● RAW DATA:
::::::::
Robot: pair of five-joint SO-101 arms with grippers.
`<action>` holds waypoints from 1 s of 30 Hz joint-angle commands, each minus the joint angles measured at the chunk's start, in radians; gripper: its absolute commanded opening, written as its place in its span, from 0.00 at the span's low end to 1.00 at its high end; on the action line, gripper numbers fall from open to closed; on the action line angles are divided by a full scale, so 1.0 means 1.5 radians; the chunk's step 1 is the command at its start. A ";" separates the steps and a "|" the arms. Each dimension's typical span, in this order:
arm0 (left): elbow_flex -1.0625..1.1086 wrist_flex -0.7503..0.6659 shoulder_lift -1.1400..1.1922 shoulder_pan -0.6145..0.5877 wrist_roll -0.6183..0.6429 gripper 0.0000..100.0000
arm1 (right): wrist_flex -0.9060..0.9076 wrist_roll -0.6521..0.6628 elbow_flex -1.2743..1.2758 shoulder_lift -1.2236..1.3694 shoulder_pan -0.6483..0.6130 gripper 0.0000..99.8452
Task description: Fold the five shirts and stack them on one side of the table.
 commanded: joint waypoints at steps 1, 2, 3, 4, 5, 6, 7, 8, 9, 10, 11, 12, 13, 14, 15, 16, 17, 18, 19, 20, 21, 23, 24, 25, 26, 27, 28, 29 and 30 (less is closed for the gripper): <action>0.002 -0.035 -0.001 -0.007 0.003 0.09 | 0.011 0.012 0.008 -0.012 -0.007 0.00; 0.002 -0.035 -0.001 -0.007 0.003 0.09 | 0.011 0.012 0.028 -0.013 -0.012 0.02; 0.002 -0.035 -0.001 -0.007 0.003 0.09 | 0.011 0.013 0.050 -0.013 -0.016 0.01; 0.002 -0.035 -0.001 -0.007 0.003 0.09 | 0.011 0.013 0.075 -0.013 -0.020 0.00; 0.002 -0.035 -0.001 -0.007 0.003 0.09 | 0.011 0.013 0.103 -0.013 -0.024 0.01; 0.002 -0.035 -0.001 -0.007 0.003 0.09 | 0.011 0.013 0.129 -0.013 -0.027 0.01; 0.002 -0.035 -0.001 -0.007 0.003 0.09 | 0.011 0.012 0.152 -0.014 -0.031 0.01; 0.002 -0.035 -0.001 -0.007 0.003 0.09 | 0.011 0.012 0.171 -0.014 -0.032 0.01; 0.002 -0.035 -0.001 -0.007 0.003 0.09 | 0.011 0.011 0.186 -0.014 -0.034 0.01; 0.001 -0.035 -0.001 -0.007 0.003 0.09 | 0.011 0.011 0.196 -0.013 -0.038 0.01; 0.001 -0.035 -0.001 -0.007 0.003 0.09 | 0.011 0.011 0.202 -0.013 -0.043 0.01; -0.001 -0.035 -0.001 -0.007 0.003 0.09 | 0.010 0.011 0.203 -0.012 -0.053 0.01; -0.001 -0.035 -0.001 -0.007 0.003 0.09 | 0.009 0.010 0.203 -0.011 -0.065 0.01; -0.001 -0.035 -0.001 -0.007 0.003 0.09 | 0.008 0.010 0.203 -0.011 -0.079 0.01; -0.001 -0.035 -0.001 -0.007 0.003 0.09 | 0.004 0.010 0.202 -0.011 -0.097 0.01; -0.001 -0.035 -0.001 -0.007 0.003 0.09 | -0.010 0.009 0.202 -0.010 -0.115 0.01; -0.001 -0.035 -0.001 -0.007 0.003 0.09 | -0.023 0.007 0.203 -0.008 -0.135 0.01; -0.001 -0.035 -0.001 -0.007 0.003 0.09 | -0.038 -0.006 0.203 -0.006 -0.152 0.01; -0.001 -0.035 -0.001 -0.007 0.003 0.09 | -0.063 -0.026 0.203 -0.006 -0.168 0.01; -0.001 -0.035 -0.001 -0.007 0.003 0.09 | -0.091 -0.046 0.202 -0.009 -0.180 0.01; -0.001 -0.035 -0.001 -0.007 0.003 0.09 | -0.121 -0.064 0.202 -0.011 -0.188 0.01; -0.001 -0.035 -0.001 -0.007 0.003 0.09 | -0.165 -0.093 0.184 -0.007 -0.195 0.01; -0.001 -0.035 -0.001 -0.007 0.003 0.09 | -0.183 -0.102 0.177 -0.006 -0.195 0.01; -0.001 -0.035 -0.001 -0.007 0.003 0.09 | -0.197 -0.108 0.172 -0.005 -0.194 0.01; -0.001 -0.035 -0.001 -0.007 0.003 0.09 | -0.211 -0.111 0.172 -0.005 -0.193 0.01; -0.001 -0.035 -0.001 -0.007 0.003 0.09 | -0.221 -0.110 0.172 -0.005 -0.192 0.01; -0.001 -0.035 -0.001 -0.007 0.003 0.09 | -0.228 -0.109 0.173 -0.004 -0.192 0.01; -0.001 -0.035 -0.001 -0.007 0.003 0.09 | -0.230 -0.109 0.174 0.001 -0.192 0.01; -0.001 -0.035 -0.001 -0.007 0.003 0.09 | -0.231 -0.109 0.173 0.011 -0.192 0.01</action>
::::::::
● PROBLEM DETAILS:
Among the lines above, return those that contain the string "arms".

● RESULT FOR THIS TASK:
Robot: pair of five-joint SO-101 arms with grippers.
`<action>` holds waypoints from 1 s of 30 Hz joint-angle commands, each minus the joint angles measured at the chunk's start, in radians; gripper: its absolute commanded opening, written as its place in its span, from 0.00 at the span's low end to 1.00 at its high end; on the action line, gripper numbers fall from open to closed; on the action line angles are divided by a full scale, so 1.0 means 1.5 radians; the chunk's step 1 is the command at its start. A ";" separates the steps and a "|" the arms. Each dimension's typical span, in this order:

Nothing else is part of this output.